Her şey ortadaydı, lakin CHP'liler suçu Atatürk dönemine atarak durumu idare etmeye çabalamışlardı.
Buna göre fişlemeler İsmet Paşa “Milli Şef” olmadan önce başlamıştı.
Kendileri de o devirde fişlendiklerini vurgulamışlardı.
Oysa İsmet Paşa, Atatürk döneminin en uzun süreli görev yapmış bir Başbakanıydı.
Hele CHP adına söz alan Barutçu öyle sözler etmişti ki Baykal'ın eleştirileri devede kulak kalırdı.
Bakın neler diyor Barutçu:
“Fişe bağlı kimseler varmış. Arkadaşlar, mevzumuz bu olsa idi enine boyuna konuşabilirdik. Bir devir vardı. O devirde ben de fişli idim. Burada ve bizim aramızda gördüğümüz bir çok arkadaşlar da fişli idiler. Altıncı devrede idi, bilmem Refik İnce hatırlar mı, bir gün Adalet Komisyonu'nda oturuyorduk, bana bahsetti. Bir zamanlar İzmir'de 20 bin kişi fişe bağlı imiş. Arkadaşlar, o devir mazinin karanlığında yatıyor. O mazide bıraktığımız tek parti devri, onun tasfiyesine ait ıslahatı tamamlamak, o ruhu hortlatmamak için uğraşıyoruz. Sizin de istediğiniz bu değil mi? Bu ıslahatın tarafları eksikse tamamlamak için çırpınıyoruz. Ama bırakmıyorsunuz ki, bütün başlar her konuşmada Halk Partisi saflarına dönüyor.”

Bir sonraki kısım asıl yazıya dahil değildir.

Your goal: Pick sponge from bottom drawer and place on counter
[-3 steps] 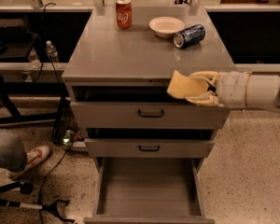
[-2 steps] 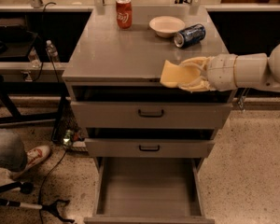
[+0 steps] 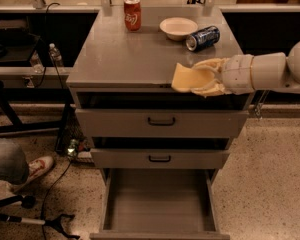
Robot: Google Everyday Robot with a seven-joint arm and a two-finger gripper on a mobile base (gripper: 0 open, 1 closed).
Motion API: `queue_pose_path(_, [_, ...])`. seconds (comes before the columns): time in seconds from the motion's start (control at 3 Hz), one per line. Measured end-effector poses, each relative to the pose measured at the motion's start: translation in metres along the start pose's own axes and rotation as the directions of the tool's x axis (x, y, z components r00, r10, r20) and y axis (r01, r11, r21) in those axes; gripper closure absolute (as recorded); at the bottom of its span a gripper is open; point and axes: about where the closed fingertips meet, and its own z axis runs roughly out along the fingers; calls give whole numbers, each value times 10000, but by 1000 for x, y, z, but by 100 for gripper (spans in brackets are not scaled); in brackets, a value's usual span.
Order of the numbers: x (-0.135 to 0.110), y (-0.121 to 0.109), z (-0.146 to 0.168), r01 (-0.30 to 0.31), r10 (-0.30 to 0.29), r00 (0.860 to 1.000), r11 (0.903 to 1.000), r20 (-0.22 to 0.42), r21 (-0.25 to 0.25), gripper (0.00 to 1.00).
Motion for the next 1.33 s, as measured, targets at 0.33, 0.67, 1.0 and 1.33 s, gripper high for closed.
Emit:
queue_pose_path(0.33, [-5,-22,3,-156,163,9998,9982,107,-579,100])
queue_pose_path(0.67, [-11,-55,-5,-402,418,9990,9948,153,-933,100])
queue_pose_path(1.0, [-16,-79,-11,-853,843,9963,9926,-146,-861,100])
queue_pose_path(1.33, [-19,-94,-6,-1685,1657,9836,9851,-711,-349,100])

Tek parti devrini “asr-ı saadet” gibi göstermeye çalışanlar siyasi tarih okumaya başlasalar hiç de fena olmaz.
Bir elin nesi var, iki elin sesi var..
Ekonomik kriz hiçbir devletin tek başına altından kalkabileceği düzeyde görünmüyor. Kimle konuşsam aynı şeyi söylüyor. Hükümetin bir an önce 'Ekonomik Krizi İzleme Merkezi' kurması gerektiğini söyleyenler de oldu. Zaten Başbakan Erdoğan da “Körfez” ülkeleriyle görüşmeler yapıyor.

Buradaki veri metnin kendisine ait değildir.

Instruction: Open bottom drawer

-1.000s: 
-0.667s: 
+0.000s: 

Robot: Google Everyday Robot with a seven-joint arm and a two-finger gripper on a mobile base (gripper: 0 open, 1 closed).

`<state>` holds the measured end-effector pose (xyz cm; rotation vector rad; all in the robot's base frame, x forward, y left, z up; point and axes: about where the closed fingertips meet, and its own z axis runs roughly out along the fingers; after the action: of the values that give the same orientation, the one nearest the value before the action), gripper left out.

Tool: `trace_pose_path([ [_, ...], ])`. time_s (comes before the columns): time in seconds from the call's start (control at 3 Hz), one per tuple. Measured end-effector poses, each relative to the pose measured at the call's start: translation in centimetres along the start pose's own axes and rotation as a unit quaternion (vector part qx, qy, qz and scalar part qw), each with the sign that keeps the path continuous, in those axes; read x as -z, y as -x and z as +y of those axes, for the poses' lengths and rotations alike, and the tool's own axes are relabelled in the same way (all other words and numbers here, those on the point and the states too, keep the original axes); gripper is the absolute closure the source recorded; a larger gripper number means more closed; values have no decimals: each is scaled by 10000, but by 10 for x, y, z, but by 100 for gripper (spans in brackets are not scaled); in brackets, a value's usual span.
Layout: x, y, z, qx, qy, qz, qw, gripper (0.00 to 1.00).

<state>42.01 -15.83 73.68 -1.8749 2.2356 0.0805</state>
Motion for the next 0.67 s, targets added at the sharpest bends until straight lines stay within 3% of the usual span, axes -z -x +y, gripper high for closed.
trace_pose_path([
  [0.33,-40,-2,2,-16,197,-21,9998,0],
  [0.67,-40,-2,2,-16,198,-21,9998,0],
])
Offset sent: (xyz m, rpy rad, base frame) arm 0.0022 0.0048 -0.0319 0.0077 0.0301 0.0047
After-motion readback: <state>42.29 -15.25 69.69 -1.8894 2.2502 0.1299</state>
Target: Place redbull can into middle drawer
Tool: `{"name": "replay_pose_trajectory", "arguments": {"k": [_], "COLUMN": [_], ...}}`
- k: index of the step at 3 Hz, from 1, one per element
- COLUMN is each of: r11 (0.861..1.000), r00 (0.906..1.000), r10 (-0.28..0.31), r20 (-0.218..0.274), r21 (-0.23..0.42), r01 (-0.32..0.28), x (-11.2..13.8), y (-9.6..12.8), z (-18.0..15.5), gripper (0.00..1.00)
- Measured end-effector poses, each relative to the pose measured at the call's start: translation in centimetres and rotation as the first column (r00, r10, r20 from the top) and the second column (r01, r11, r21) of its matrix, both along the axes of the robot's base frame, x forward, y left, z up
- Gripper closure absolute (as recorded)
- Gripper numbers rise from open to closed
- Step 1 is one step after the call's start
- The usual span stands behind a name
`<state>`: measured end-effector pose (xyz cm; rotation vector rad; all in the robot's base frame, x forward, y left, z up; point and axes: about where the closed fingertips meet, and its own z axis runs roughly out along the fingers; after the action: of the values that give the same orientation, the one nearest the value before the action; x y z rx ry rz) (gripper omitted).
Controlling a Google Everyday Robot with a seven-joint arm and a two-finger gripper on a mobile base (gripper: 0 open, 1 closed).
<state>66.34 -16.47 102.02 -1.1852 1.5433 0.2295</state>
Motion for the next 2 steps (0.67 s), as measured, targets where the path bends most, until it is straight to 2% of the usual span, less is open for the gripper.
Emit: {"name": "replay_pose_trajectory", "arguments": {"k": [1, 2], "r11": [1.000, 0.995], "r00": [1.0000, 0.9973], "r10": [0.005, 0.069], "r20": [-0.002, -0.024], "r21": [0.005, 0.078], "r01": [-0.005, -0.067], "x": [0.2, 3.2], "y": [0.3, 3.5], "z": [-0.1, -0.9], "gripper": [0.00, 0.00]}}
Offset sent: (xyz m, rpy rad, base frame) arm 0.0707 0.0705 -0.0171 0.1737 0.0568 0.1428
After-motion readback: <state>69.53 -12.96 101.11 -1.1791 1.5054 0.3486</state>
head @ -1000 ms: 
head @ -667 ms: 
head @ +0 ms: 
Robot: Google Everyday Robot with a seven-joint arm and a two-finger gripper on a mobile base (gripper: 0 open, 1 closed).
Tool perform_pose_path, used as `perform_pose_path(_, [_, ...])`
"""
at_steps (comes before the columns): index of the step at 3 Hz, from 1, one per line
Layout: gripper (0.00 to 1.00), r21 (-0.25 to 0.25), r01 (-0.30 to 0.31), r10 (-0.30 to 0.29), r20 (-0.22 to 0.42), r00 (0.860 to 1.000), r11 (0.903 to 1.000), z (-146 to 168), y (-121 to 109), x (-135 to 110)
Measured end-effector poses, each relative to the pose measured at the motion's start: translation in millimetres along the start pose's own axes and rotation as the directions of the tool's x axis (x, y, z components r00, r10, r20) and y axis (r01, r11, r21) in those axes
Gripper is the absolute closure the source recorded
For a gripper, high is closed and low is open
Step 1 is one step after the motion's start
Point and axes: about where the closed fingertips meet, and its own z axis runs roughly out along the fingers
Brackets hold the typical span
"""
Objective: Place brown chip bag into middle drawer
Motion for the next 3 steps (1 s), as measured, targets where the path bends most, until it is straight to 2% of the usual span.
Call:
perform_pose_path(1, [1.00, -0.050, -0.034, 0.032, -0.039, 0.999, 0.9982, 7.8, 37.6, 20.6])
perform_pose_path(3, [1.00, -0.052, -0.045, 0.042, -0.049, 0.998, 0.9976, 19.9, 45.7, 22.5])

Geçen bir diplomatın anılarını okurken ilginç bir girişim dikkatimi çekti. 1950'lerde “Demokrat Parti” döneminde Cenevre'deki “Avrupa Ekonomi Komisyonu”na benzer bir örgütün Ortadoğu ülkeleri arasında da kurulması öngörülmüş. Bizim Dışişleri de “Ortadoğu Ekonomik İşbirliği Örgütü” kurmak için kolları sıvamış. İlk hazırlık toplantılarına bazı Arap ülkelerinin yanısıra Hindistan, Afganistan ve Yunanistan da katılmış.
İkinci hazırlık toplantısı Beyrut'ta yapılmış. O sıralarda Mısır Devlet Başkanı General Nasır'ın Bağdat Paktı'na olumsuz yaklaşımı girişimi gölgede bırakmış. Yine de toplantıya Mısır, Irak, İran, Suriye, Lübnan, Hindistan ve Afganistan gibi ülkeler katılmış. 15 gün süren konferans Bağdat Paktı üyelerinin bir tarafa, Mısır ve Suriye gibi ülkelerin ise başka tarafa çekmeleri üzerine ileride tekrar toplanılması temennisiyle hayata geçirilemeden maziye karışmış.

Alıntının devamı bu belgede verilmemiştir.